EXERCISE PROMPT:
Please set down word for word every line from the one holding "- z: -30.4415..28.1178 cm" to the end of the data below, both included.

EXTRACTED DATA:
════════════════════
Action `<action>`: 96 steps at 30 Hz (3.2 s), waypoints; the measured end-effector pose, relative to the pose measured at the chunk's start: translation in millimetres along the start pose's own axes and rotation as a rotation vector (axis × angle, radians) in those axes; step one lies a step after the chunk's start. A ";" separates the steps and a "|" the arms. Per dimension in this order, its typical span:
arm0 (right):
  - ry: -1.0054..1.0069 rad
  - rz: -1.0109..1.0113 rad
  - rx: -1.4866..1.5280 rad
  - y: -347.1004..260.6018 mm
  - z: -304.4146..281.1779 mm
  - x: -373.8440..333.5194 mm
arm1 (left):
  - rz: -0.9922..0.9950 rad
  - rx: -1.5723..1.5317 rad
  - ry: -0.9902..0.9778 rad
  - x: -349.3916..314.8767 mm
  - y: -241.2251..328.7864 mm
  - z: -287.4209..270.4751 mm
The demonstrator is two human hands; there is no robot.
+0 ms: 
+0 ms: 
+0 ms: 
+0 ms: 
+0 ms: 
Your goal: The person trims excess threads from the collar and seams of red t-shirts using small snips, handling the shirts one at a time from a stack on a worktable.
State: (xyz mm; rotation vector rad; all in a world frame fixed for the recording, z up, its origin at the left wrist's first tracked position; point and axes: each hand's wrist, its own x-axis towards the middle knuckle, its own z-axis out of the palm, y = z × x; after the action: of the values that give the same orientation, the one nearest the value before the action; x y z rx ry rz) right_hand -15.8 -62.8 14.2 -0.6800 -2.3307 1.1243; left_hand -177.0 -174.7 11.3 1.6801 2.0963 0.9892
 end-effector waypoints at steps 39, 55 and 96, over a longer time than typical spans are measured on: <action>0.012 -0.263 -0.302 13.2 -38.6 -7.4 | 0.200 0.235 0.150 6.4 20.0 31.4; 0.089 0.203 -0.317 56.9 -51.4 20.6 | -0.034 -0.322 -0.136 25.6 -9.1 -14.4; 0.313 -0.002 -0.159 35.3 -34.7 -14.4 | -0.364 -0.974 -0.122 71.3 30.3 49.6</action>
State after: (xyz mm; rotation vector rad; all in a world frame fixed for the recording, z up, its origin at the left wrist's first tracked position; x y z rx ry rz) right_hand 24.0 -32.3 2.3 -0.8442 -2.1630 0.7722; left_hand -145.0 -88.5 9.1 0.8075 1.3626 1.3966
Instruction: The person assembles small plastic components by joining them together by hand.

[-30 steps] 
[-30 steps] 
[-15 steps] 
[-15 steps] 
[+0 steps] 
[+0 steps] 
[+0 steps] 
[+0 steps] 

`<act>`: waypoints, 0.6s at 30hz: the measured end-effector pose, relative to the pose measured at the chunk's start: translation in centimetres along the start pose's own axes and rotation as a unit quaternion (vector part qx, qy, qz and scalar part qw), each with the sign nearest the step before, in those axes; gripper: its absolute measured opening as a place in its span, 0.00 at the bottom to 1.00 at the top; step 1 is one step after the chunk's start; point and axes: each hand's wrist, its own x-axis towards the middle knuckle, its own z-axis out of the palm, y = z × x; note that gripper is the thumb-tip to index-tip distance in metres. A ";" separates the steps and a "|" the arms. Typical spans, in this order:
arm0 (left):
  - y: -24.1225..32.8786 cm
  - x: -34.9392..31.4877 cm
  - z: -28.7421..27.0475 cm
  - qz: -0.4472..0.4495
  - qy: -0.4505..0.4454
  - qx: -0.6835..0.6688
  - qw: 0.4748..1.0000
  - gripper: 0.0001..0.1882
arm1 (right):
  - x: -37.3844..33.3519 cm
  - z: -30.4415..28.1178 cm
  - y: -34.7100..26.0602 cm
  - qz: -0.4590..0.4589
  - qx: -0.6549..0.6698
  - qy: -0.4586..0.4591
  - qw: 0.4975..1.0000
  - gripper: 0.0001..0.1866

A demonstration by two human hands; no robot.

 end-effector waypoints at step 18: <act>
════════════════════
TASK OUTPUT:
  - z: -30.4415..28.1178 cm
  - y: -34.7100..26.0602 cm
  - qz: -0.4590..0.4589
  - qx: -0.6549..0.6698
  - qy: -0.4586..0.4591
  - qw: 0.4975..1.0000
  - gripper: 0.0001..0.1866

A demonstration by two human hands; no robot.

 end-effector waypoints at step 18: <act>

With the answer given, the exercise is closed.